> **Dataset extract**
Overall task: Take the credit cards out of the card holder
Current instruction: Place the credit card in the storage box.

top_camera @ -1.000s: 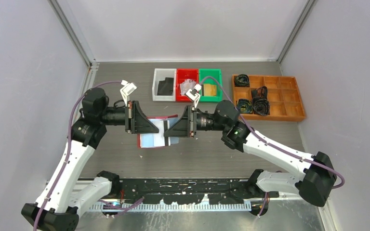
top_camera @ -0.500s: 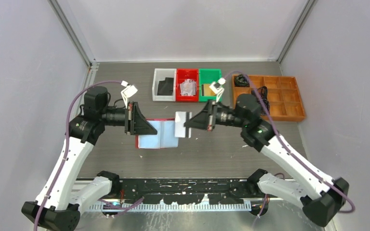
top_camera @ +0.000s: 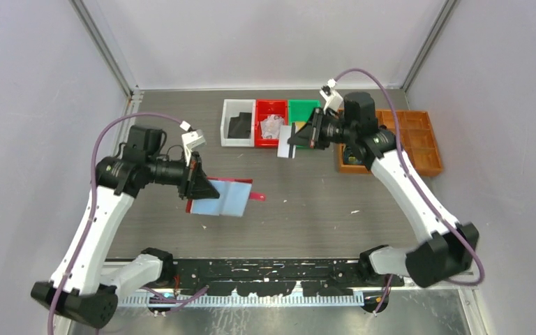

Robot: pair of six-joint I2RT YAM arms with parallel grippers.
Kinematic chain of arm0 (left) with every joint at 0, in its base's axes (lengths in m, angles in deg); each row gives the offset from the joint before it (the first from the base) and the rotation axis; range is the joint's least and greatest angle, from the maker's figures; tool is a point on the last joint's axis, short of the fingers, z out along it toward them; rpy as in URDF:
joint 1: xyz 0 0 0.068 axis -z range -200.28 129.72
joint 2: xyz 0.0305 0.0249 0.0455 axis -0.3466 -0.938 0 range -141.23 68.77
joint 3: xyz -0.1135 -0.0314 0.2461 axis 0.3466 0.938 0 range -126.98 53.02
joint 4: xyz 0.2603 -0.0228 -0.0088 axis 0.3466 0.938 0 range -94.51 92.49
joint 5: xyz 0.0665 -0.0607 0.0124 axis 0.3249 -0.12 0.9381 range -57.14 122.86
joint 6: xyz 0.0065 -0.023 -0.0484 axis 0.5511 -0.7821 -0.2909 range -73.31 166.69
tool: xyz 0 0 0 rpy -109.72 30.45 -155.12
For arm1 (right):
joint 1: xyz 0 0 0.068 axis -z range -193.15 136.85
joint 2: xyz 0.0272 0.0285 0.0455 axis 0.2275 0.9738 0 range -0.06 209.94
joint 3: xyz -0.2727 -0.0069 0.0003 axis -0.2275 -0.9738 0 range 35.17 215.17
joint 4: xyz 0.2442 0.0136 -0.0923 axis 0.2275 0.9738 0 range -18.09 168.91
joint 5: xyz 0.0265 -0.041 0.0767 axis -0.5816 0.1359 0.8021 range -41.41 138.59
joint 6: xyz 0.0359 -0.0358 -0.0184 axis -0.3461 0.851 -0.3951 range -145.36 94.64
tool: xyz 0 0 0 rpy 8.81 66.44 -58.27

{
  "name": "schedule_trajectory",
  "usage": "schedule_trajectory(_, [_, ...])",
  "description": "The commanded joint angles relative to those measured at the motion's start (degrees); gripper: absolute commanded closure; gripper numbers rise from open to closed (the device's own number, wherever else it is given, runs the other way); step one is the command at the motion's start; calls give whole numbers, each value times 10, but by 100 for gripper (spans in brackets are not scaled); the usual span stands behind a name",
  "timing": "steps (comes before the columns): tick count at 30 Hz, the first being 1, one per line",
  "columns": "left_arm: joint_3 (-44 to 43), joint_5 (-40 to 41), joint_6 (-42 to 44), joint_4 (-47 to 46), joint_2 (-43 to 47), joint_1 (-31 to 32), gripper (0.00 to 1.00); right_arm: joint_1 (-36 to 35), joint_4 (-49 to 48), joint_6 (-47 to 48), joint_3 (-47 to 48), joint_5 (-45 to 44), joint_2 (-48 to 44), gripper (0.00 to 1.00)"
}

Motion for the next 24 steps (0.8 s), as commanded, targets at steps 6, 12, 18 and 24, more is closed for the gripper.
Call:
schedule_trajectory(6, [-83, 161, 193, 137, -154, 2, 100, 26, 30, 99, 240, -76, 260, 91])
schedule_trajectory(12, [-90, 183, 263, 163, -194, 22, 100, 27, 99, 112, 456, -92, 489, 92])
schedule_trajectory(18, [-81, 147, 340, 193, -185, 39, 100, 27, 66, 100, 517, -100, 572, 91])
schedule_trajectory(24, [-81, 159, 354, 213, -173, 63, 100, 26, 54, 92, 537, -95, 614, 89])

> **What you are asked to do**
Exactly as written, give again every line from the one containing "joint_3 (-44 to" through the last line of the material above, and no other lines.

> **Response**
  "columns": "left_arm: joint_3 (-44 to 43), joint_5 (-40 to 41), joint_6 (-42 to 44), joint_4 (-47 to 46), joint_2 (-43 to 47), joint_1 (-31 to 32), gripper (0.00 to 1.00); right_arm: joint_1 (-36 to 35), joint_4 (-49 to 48), joint_6 (-47 to 48), joint_3 (-47 to 48), joint_5 (-45 to 44), joint_2 (-48 to 44), gripper (0.00 to 1.00)"
}

Motion for the next 24 steps (0.8 s), as commanded, targets at steps 6, 12, 18 and 24, more is closed for the gripper.
Call:
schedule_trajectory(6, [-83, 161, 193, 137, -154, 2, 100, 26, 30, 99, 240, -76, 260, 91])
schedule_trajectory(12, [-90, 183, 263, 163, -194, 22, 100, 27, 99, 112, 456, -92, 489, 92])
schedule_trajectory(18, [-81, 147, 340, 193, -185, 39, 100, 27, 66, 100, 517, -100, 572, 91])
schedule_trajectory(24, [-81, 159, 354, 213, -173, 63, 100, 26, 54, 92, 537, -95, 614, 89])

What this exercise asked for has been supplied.